The footprints—those muddy, impossible marks—lingered in her mind, their edges sharp and vivid even in the absence of light. They had been there when she'd climbed up, smeared across the dusty floorboards like a careless signature, too large and too deliberate to belong to anyone she knew. She couldn't shake the image: the way the mud had glistened, wet and fresh, as though someone had stood there moments before her arrival. Her stomach churned at the thought, a cold knot tightening beneath her ribs.
She fumbled for the ladder, her hands slick with sweat, fingers trembling as they brushed against the rough wood. The phone's static still buzzed in her ears, a faint, maddening hum that refused to fade even after she'd dropped it somewhere in the dark. It had been Ellie's voice on the other end—Ellie, who shouldn't exist, who couldn't exist—and the scream that had followed still echoed in Mara's skull, sharp and piercing, cutting off too fast, too final. The silence that replaced it was worse, a heavy, suffocating weight that pressed her down, pinning her to the spot.
She climbed down, each rung a gamble in the dark, her boots slipping once on the worn edge before finding solid ground with a jolt that rattled her bones. Her breath came in short, ragged gasps, the air thick with dust and something sour she couldn't place. The hallway stretched before her, endless and narrow, a faint gray seeping from the bedroom window at its far end—the first hint of dawn, weak and distant, barely enough to cast shadows. It was a lifeline, that sliver of light, and she clung to it as she stumbled forward, her legs unsteady beneath her.
She reached the bedroom and collapsed onto the bed, the mattress creaking under her weight, her breath still ragged and uneven. Her arm burned under the towel she'd wrapped around it, the scar pulsing like a second heartbeat, insistent and alive. She didn't dare look at it, didn't want to peel back the damp fabric and see if it had changed again—if the jagged lines had deepened, twisted into something new and unrecognizable. She'd noticed it that morning, faint at first, a thin red mark she'd dismissed as a scratch, but it had grown throughout the day, spreading like ink across her skin. Now it throbbed, a constant reminder of something she couldn't—or wouldn't—face.

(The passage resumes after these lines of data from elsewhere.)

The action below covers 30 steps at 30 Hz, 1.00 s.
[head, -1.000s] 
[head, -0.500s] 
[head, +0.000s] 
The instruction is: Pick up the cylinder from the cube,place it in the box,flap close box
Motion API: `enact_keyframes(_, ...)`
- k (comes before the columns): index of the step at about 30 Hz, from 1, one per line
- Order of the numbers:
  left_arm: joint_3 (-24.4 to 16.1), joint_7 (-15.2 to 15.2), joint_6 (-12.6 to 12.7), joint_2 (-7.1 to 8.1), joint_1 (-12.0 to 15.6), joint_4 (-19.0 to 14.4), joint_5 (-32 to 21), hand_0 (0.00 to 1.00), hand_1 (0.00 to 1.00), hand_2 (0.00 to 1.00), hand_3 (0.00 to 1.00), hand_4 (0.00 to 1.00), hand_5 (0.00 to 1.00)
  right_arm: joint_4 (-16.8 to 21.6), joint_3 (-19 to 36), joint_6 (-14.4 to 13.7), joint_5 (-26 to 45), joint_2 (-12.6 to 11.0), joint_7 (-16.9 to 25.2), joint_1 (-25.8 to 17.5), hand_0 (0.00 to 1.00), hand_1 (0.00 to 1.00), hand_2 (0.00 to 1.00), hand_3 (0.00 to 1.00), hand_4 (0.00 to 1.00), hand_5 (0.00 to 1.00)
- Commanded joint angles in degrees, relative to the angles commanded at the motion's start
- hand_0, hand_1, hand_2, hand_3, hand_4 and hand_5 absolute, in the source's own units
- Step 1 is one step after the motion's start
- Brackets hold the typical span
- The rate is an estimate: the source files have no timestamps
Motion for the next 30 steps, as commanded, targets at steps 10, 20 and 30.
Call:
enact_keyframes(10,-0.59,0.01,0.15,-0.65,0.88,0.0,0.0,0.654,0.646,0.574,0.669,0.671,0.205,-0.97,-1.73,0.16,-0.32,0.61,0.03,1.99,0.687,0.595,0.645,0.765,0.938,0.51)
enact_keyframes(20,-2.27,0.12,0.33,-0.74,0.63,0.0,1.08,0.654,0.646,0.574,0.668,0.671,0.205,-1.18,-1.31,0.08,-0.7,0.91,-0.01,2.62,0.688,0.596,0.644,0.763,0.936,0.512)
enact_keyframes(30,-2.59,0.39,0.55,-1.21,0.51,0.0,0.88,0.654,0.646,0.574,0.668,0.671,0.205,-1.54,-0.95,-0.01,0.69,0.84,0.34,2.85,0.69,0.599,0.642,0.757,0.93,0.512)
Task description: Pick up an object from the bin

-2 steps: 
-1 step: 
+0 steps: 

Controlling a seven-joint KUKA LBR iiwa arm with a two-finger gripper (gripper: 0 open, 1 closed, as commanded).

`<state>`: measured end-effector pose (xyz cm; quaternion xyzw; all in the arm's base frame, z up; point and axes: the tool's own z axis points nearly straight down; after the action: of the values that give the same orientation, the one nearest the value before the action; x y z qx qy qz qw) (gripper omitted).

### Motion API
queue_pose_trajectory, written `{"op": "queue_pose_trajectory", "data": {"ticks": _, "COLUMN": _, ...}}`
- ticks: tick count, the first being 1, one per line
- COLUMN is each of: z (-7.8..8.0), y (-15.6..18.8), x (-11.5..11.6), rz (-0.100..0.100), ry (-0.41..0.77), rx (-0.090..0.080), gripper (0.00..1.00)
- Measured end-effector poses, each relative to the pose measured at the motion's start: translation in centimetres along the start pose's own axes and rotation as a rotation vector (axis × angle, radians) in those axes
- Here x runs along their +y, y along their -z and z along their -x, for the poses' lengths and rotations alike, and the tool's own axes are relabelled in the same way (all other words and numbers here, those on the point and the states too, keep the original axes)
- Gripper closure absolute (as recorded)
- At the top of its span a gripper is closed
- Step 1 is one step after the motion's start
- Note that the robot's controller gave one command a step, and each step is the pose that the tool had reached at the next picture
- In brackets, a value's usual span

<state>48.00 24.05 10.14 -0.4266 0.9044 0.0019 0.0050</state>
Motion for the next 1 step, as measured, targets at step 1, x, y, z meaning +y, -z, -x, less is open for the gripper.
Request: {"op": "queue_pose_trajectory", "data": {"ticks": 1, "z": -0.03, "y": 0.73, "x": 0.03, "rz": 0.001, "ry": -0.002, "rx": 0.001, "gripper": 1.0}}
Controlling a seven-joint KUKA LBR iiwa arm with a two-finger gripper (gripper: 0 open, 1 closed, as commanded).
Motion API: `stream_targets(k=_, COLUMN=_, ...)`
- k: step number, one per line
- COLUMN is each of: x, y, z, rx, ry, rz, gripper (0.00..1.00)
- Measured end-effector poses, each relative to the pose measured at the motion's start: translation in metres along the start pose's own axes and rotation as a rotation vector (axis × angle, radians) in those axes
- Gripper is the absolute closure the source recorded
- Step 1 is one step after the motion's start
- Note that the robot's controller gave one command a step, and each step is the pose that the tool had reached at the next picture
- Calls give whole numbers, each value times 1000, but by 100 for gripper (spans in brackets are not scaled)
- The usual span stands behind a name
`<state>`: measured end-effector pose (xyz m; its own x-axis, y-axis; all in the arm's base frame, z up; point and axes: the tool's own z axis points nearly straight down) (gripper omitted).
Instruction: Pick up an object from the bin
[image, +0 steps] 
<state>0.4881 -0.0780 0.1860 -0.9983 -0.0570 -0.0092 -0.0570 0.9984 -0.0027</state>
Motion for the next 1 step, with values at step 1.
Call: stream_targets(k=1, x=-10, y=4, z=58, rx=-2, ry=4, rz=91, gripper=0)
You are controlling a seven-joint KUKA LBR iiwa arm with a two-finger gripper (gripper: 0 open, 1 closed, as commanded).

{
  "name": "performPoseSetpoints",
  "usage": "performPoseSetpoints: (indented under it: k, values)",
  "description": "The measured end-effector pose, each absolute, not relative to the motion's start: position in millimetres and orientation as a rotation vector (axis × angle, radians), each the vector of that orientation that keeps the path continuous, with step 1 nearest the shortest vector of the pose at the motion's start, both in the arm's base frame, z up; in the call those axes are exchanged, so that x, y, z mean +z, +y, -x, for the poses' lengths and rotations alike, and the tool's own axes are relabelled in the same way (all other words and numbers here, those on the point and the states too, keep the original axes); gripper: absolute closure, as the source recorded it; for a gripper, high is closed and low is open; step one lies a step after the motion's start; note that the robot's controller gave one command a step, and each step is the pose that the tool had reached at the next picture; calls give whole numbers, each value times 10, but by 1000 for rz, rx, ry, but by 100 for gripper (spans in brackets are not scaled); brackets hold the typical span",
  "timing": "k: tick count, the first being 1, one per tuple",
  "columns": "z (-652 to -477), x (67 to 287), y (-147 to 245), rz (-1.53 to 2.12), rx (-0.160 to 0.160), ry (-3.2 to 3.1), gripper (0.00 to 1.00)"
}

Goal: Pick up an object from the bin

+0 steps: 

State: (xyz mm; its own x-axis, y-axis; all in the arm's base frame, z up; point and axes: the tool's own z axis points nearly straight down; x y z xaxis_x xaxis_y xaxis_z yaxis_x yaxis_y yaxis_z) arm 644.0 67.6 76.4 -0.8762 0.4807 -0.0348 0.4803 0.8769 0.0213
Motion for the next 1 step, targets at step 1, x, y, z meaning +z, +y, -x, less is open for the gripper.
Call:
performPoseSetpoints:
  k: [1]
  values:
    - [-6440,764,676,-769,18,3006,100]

The house was quiet now, but it was a liar's quiet—hollow, deceptive, hiding something just beneath the surface. She could feel it in the walls, in the way the floorboards groaned under invisible weight, in the faint drafts that brushed her skin like cold fingers. Mara pressed her palms to her eyes, hard enough to see sparks, trying to piece it all together. The footprints, the knife she'd found earlier that night—its blade chipped and stained, tucked beneath the attic hatch like a forgotten relic—the diaries she'd unearthed from the trunk, their pages yellowed and filled with handwriting she didn't recognize. It all tied to Ellie, to 1999, to a terror she couldn't place, a puzzle with missing pieces that refused to fit.
She'd lived that year, walked these very floors as a teenager, her life a blur of school and solitude after her mother's death. But her memories were a fog, a blank wall she couldn't breach, as though someone had scrubbed them clean and left her with nothing but echoes. And Ellie—Ellie knew her, needed her, but who was she? Mara had no sister, no sibling to share this crumbling house with, just her grandmother's stern presence and her father's fading silhouette. Yet Ellie's voice had been so real, so desperate, cutting through the static like a blade.
The phone rang again.
Mara's head snapped up, her body tensing as the sound sliced through the silence. It was softer this time, muffled, like it was straining to reach her from a great distance, each ring a faint plea. She dragged herself back to the attic, her muscles aching with every step, the ladder creaking ominously under her weight as she climbed. Her limbs felt heavy, exhaustion seeping into her bones, but she pushed on, driven by a need she couldn't name.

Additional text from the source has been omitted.